Museums Starting Over
Robert Janes’ new book Museums in a Troubled World is a sobering, perhaps overly so, State of the Union for museums, as it were. He questions the relevance of today’s museums in today’s world. You can watch a video where Dr. Janes summarizes the general content of the book. Whether you agree with his assessment or not he provides much food for thought. In the video he challenges museum professionals to “Explore your assumptions, explore your particular strengths and attributes as well as your obligations.” (For another approach that considers some of Janes’ themes watch We Love Museums . . . Do Museums Love us Back at the Pinky Show.)
Although Janes addresses a host of topics in the short 200 page volume, in his introductory remarks he poses a couple of very basic questions: ” . . . if museums did not exist, would we reinvent them and what would they look like? Further, if the museum were to be reinvented what would be the public’s role in the reinvented institution” (p.14).
From just a physical standpoint, these questions are relevant to our current direction at the C.H. Nash Museum at Chucalissa. Our physical structure is a hodgepodge of buildings and add-ons constructed over the last 30-50 years. Our knee-jerk thought over the past 10 or so years or so is the need to build a new state of the art museum. But . . . if we were to come at this from the perspective of starting over, what should be built? Given trends in ecotourism, digital technology, preservation and conservation, coupled with economic and world realities, surely the newer bigger, badder approach should not be the first option. Janes’ asking about the public role is certainly at the heart of current approaches toward community engagement and the participatory museum.

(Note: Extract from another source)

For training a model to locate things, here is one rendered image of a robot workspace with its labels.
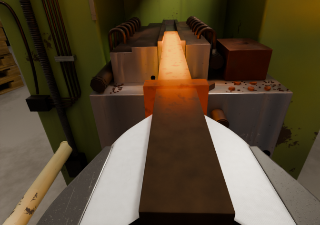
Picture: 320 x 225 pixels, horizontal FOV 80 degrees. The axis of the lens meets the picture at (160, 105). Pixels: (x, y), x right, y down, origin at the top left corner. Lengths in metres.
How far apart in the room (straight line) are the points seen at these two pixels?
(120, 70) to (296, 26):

During my time with the Division of Archaeology in Louisiana, intriguing discussions were had about interpreting sites such as the completely undeveloped Middle Archaic Watson Brake, one of the earliest earthwork complexes in North America. Given the many well-preserved prehistoric sites in the region, both publicly and privately owned, the discussion of development is rich with possibilities. One of the responses from the Louisiana Division of Archaeology was to create a fantastic driving tour brochure of the prehistoric earthworks in Northeast Louisiana that leaves no footprint on the ground.
A challenge in the coming years for archaeologists and museum professionals will be to discuss the questions of relevance posed by Janes in his book. Sitting back, considering what it would be like to start over and how the public should be involved seems a great starting point.